Problem statement
Set the data down again, word for word, as it appears below.

Dataset content
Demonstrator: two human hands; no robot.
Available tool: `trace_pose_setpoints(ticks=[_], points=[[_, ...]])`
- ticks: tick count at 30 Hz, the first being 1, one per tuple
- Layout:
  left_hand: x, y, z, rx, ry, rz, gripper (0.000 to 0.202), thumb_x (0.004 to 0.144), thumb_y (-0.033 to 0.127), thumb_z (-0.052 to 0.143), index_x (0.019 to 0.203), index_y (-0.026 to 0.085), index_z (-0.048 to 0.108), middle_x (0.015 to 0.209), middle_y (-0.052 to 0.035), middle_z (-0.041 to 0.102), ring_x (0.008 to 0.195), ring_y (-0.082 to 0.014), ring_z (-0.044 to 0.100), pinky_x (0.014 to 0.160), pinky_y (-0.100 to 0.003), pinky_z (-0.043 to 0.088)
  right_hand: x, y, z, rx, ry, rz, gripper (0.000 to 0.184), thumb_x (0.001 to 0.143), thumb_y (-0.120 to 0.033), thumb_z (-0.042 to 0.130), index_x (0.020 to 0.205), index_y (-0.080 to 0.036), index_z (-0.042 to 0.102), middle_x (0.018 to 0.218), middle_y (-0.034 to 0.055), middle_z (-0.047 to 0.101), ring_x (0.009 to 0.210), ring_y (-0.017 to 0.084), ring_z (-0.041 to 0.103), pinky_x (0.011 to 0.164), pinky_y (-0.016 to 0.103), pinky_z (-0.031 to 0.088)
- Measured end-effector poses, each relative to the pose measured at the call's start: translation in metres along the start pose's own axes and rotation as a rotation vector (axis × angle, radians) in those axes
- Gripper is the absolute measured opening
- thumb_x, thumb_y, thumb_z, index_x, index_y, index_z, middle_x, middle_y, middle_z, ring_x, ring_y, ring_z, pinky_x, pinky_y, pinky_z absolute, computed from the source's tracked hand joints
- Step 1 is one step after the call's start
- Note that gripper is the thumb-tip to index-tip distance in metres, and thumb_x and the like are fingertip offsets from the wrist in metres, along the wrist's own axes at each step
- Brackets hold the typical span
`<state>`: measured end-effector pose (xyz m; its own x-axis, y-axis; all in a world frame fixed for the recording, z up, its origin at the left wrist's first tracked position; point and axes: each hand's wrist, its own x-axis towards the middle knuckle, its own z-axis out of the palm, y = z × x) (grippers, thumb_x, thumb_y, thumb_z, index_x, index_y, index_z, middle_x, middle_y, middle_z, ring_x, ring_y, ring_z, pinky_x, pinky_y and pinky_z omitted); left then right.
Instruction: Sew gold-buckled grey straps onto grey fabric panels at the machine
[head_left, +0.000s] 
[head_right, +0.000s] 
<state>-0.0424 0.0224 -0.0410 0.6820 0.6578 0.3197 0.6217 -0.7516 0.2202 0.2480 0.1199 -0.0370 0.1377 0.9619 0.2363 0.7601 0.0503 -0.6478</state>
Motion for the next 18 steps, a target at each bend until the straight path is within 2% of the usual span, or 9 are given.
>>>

Solution to the problem
Demonstrator: two human hands; no robot.
Available tool: `trace_pose_setpoints(ticks=[_], points=[[_, ...]])`
- ticks: tick count at 30 Hz, the first being 1, one per tuple
- Layout:
  left_hand: x, y, z, rx, ry, rz, gripper (0.000 to 0.202), thumb_x (0.004 to 0.144), thumb_y (-0.033 to 0.127), thumb_z (-0.052 to 0.143), index_x (0.019 to 0.203), index_y (-0.026 to 0.085), index_z (-0.048 to 0.108), middle_x (0.015 to 0.209), middle_y (-0.052 to 0.035), middle_z (-0.041 to 0.102), ring_x (0.008 to 0.195), ring_y (-0.082 to 0.014), ring_z (-0.044 to 0.100), pinky_x (0.014 to 0.160), pinky_y (-0.100 to 0.003), pinky_z (-0.043 to 0.088)
  right_hand: x, y, z, rx, ry, rz, gripper (0.000 to 0.184), thumb_x (0.001 to 0.143), thumb_y (-0.120 to 0.033), thumb_z (-0.042 to 0.130), index_x (0.020 to 0.205), index_y (-0.080 to 0.036), index_z (-0.042 to 0.102), middle_x (0.018 to 0.218), middle_y (-0.034 to 0.055), middle_z (-0.047 to 0.101), ring_x (0.009 to 0.210), ring_y (-0.017 to 0.084), ring_z (-0.041 to 0.103), pinky_x (0.011 to 0.164), pinky_y (-0.016 to 0.103), pinky_z (-0.031 to 0.088)
- Measured end-effector poses, each relative to the pose measured at the call's start: translation in metres along the start pose's own axes and rotation as a rotation vector (axis × angle, radians) in those axes
- Gripper is the absolute measured opening
- thumb_x, thumb_y, thumb_z, index_x, index_y, index_z, middle_x, middle_y, middle_z, ring_x, ring_y, ring_z, pinky_x, pinky_y, pinky_z absolute, computed from the source's tracked hand joints
- Step 1 is one step after the call's start
- Note that gripper is the thumb-tip to index-tip distance in metres, and thumb_x and the like are fingertip offsets from the wrist in metres, along the wrist's own axes at each step
- Brackets hold the typical span
`<state>`: measured end-effector pose (xyz m; its own x-axis, y-axis; all in a world frame fixed for the recording, z up, its origin at the left wrist's first tracked position; point and axes: each hand's wrist, its own x-axis towards the middle knuckle, its own z-axis out of the palm, y = z × x) (grippers, thumb_x, thumb_y, thumb_z, index_x, index_y, index_z, middle_x, middle_y, middle_z, ring_x, ring_y, ring_z, pinky_x, pinky_y and pinky_z omitted); left then right.
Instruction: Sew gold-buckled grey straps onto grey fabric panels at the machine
[head_left, +0.000s] 
[head_right, +0.000s] 
<state>-0.0424 0.0224 -0.0410 0.6820 0.6578 0.3197 0.6217 -0.7516 0.2202 0.2480 0.1199 -0.0370 0.1377 0.9619 0.2363 0.7601 0.0503 -0.6478</state>
Motion for the next 18 steps, a target at each bend until the straight path is within 2% of the usual span, or 9 are given.
>>>

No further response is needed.